BROTHERHOOD OF RAILROAD TRAINMEN.

Syllabus

¶0 1. APPEAL AND ERROR--Reversal without directions--Duty of trial court to enter judgment in accord with opinion.
Where findings and conclusions of the Supreme Court on appeal cover the entire case made by the pleadings and evidence in the trial court below, and nothing is left open for further examination in the trial court, and the case is simply reversed without directions, it is the duty of the trial court to enter judgment in accord with the opinion.
2. SAME--Subsequent appeal--Law of case.
All questions open to dispute and either expressly or by necessary implication decided on appeal to this court will not be open for review on the second appeal, but such decision becomes the settled law of the case as to all such questions, and is not subject to re-examination.

Appeal from Superior Court, Creek County; C. O. Beaver, Judge.

Second appeal by Maud L. Brown in an action by her against the Brotherhood of Railroad Trainmen. Judgment of trial court in accordance with mandate in first appeal is affirmed.

CGlenn O. Young, of Sapulpa, for plaintiff in error.
Roscoe E. Harper, Bradford J. Williams, Fenelon Boesche, and Charles T. Klein, all of Tulsa, for defendant in error.

CORN, J.

¶1 By this appeal we are asked to review the record and reverse our opinion heretofore rendered in the case of Brotherhood of Railroad Trainmen v. Maud L. Brown, which opinion was rendered and filed on September 22, 1937, and reported in 180 Okla. 489, 71 P.2d 742.

¶2 Upon return of the mandate to the district court of Creek county, from which the appeal originated, the plaintiff filed an amended petition in the case and procured a transfer to the superior court of said county. The defendant filed a cross-petition asking that the court costs and cost of case-made be taxed against the plaintiff, the purport and effect of which was nothing more than an application to tax the costs against the losing party. The defendant also filed a motion to spread the mandate of record and for judgment thereon, and to strike the amended petition from the files of the case. The superior court sustained the motion and rendered judgment upon the mandate and struck the amended petition from the files. From this judgment the plaintiff appealed. The case-made consists of the record in the former case supplemented by the above-mentioned pleadings filed subsequent to the filing of the mandate in said cause.

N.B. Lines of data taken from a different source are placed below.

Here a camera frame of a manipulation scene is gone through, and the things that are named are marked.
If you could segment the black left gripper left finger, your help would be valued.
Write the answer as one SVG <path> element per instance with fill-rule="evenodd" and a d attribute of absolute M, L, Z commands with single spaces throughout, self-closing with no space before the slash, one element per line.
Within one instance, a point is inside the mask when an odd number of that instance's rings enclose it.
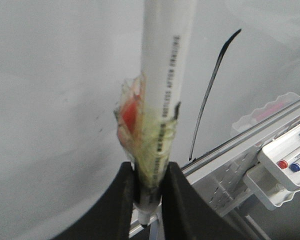
<path fill-rule="evenodd" d="M 123 162 L 100 199 L 55 240 L 128 240 L 133 211 L 135 177 Z"/>

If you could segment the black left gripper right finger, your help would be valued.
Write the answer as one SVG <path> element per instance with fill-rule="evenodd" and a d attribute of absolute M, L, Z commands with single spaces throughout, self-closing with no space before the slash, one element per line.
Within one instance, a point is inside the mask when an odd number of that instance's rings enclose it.
<path fill-rule="evenodd" d="M 187 181 L 176 162 L 162 182 L 162 219 L 166 240 L 244 240 Z"/>

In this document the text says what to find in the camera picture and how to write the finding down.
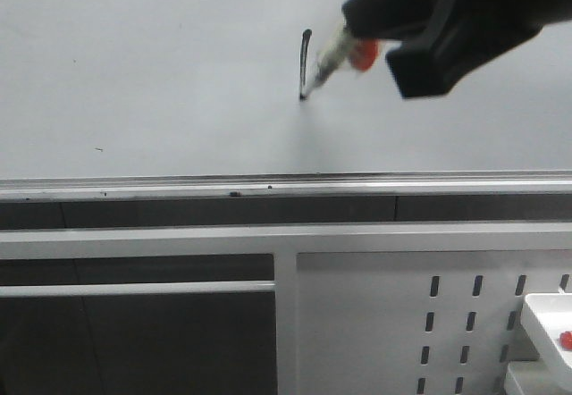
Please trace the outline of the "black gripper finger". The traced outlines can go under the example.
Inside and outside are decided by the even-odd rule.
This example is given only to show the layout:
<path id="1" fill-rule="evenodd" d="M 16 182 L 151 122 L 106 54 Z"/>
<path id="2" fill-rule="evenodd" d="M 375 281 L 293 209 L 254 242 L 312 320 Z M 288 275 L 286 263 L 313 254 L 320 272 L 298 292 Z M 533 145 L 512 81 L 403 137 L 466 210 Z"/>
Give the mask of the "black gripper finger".
<path id="1" fill-rule="evenodd" d="M 422 31 L 387 55 L 404 98 L 448 94 L 472 71 L 571 18 L 571 0 L 437 0 Z"/>
<path id="2" fill-rule="evenodd" d="M 356 38 L 451 40 L 458 33 L 458 0 L 347 0 L 343 16 Z"/>

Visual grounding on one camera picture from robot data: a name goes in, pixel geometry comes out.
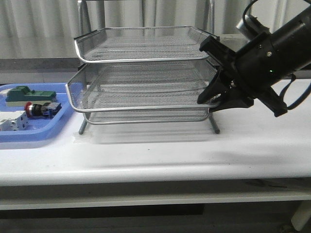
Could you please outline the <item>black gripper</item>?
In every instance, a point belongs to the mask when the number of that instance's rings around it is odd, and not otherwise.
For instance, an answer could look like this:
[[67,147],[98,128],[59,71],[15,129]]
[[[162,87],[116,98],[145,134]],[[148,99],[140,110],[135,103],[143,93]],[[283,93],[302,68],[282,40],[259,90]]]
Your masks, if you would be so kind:
[[215,103],[210,113],[232,108],[249,108],[260,100],[276,117],[288,112],[283,98],[272,88],[287,75],[287,69],[275,54],[270,37],[262,33],[237,52],[219,40],[208,37],[200,51],[219,63],[214,78],[198,96],[197,103]]

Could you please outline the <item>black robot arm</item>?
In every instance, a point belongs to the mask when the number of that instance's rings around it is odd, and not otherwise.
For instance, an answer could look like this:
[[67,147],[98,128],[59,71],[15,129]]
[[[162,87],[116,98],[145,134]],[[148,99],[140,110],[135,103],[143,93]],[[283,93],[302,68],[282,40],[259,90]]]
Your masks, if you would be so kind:
[[277,94],[272,86],[290,77],[311,62],[311,10],[306,8],[274,33],[254,16],[244,13],[239,30],[249,42],[233,51],[218,39],[209,36],[200,45],[219,63],[209,86],[197,102],[211,102],[211,112],[231,108],[249,108],[260,100],[276,117],[303,102],[311,90],[307,88],[291,105],[284,102],[286,90]]

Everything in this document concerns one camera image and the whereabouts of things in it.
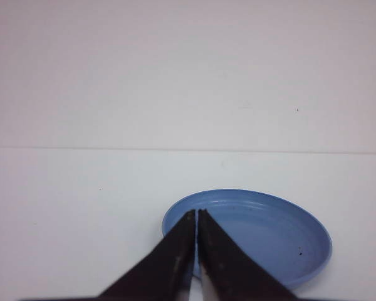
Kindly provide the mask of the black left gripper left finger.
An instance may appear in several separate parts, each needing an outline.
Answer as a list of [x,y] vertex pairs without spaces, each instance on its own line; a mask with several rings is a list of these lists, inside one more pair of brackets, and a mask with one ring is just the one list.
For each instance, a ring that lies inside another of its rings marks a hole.
[[188,300],[194,269],[196,212],[190,210],[161,242],[98,300]]

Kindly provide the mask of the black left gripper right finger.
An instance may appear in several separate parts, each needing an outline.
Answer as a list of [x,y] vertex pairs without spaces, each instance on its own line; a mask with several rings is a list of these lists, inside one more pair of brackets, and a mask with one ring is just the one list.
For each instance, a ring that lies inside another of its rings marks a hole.
[[197,214],[198,262],[204,300],[298,300],[254,262],[205,209]]

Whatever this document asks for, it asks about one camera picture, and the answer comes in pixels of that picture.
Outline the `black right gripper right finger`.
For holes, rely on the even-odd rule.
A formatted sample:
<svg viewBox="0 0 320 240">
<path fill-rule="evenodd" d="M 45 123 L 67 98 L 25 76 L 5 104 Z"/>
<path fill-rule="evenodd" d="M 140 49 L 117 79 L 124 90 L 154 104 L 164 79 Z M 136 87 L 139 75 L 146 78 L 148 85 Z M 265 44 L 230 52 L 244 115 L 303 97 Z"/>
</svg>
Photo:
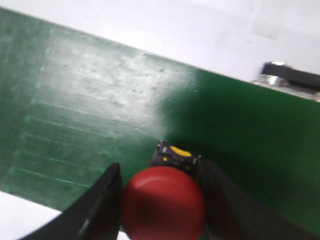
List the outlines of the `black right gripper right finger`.
<svg viewBox="0 0 320 240">
<path fill-rule="evenodd" d="M 318 240 L 320 237 L 274 214 L 249 196 L 212 161 L 199 166 L 211 240 Z"/>
</svg>

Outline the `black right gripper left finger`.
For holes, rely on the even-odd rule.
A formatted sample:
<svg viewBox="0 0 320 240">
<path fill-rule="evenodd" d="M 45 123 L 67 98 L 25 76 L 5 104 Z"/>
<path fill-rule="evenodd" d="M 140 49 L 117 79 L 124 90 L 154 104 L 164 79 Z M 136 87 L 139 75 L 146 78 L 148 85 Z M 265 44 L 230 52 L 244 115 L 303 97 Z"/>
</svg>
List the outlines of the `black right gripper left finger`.
<svg viewBox="0 0 320 240">
<path fill-rule="evenodd" d="M 120 230 L 123 179 L 111 164 L 79 199 L 23 240 L 116 240 Z"/>
</svg>

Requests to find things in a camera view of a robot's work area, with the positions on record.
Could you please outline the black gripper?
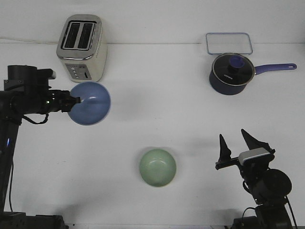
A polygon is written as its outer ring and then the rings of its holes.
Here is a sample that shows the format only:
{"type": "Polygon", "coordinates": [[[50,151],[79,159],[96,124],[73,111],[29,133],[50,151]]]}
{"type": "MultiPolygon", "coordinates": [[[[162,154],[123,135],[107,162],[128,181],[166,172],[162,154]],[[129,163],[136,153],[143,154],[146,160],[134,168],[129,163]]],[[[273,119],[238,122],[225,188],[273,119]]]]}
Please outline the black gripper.
{"type": "Polygon", "coordinates": [[[38,69],[28,65],[9,65],[4,80],[3,102],[7,109],[20,115],[70,112],[81,103],[69,91],[52,90],[49,86],[52,69],[38,69]]]}
{"type": "Polygon", "coordinates": [[[275,157],[275,150],[272,149],[268,143],[257,140],[244,129],[241,129],[241,133],[250,150],[264,148],[268,152],[272,153],[273,156],[250,160],[242,166],[238,161],[238,157],[231,157],[231,150],[228,148],[223,135],[219,134],[220,155],[218,161],[215,163],[215,169],[219,170],[225,167],[237,166],[240,175],[243,178],[243,187],[252,188],[258,179],[262,177],[262,174],[269,168],[269,163],[275,157]]]}

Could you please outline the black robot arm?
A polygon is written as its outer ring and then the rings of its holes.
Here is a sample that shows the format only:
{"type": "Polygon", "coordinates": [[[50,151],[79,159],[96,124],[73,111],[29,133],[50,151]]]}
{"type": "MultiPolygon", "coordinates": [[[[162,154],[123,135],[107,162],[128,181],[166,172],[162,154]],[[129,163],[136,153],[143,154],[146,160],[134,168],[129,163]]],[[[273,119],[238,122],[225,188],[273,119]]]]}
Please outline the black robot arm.
{"type": "Polygon", "coordinates": [[[0,227],[2,229],[67,229],[59,215],[28,216],[24,212],[4,210],[10,196],[13,156],[19,126],[22,120],[30,123],[29,114],[44,115],[48,121],[51,112],[69,112],[80,102],[69,91],[52,90],[49,80],[55,79],[52,69],[38,69],[27,65],[9,65],[8,78],[0,92],[0,227]]]}
{"type": "Polygon", "coordinates": [[[291,204],[288,194],[292,190],[290,178],[283,171],[271,169],[269,163],[275,158],[275,150],[268,143],[251,136],[244,129],[242,136],[248,150],[231,157],[222,135],[219,136],[220,155],[215,163],[217,170],[237,166],[243,179],[243,188],[257,206],[254,216],[241,216],[233,220],[233,229],[293,229],[297,228],[294,213],[287,212],[291,204]]]}

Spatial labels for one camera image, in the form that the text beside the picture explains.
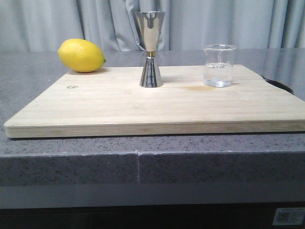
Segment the clear glass beaker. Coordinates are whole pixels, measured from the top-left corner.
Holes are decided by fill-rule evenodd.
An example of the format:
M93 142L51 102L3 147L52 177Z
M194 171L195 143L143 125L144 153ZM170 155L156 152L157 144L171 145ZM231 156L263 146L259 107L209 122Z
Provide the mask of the clear glass beaker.
M203 81L207 86L228 87L232 84L236 47L229 44L211 44L204 48L206 62Z

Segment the steel double jigger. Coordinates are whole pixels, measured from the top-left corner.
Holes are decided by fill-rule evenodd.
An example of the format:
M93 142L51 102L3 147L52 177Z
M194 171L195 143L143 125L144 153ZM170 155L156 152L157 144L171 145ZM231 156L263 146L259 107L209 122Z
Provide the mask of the steel double jigger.
M146 59L140 80L141 87L156 88L163 85L155 57L164 16L165 13L162 11L136 12L140 35L146 50Z

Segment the wooden cutting board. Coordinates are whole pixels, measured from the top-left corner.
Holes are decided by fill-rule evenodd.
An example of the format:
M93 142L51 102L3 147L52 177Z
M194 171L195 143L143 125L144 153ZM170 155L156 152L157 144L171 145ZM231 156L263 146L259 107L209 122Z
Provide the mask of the wooden cutting board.
M68 71L5 122L9 138L298 132L305 103L242 65L209 87L202 66L162 66L163 85L139 85L141 67Z

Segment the yellow lemon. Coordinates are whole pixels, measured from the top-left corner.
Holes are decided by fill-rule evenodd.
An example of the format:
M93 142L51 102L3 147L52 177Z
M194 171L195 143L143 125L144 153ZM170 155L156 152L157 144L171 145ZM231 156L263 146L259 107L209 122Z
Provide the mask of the yellow lemon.
M101 48L84 39L65 40L57 53L64 65L80 73L95 71L106 63Z

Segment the grey curtain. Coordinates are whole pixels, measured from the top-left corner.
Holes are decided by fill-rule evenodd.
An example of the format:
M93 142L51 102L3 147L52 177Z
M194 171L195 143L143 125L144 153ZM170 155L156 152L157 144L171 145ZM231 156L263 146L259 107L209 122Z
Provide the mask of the grey curtain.
M303 48L302 0L3 0L2 52L56 51L81 38L104 51L139 51L158 29L159 50Z

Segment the white QR label sticker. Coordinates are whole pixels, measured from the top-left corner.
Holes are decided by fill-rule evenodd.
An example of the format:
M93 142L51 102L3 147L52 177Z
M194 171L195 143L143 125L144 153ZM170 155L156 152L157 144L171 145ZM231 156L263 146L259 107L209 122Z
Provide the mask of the white QR label sticker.
M274 215L274 226L302 225L305 219L305 208L277 208Z

¶3 The rule announced in the case of St. L. & S. F. Ry. Co. v. Hardy, 45 Okla. 423, 146 P. 38, has been consistently followed by this court in the disposition of appeals of this kind, the same being stated in paragraphs 1 and 2 of the syllabus, as follows:

"Where the findings and conclusions of the Supreme Court on appeal cover the entire case-made by the pleadings and evidence in the trial below, and nothing is left open for further examination in the trial court, and the case is simply reversed without directions, it is the duty of the trial court to enter judgment in accord with the opinion; and such court is without jurisdiction to permit amendments to the petition, alleging an entirely different state of facts.

"All questions open to dispute and either expressly or by necessary implication decided on appeal to this court will not be open for review on the second appeal, but such decision becomes the settled law of the case as to all such questions, and is not subject to re-examination."

¶4 Also see Board of Education v. Philadelphia Fire & Marine Ins. Co., 156 Okla. 7, 9 P.2d 737; Rose v. Oklahoma City, 182 Okla. 422, 78 P.2d 315, and cases cited therein.

¶5 In the decision in the former appeal there was nothing left open for further examination, and the court below properly struck the amended petition from the files in the case and rendered judgment upon the mandate for the defendant.

¶6 The judgment of the court below is affirmed.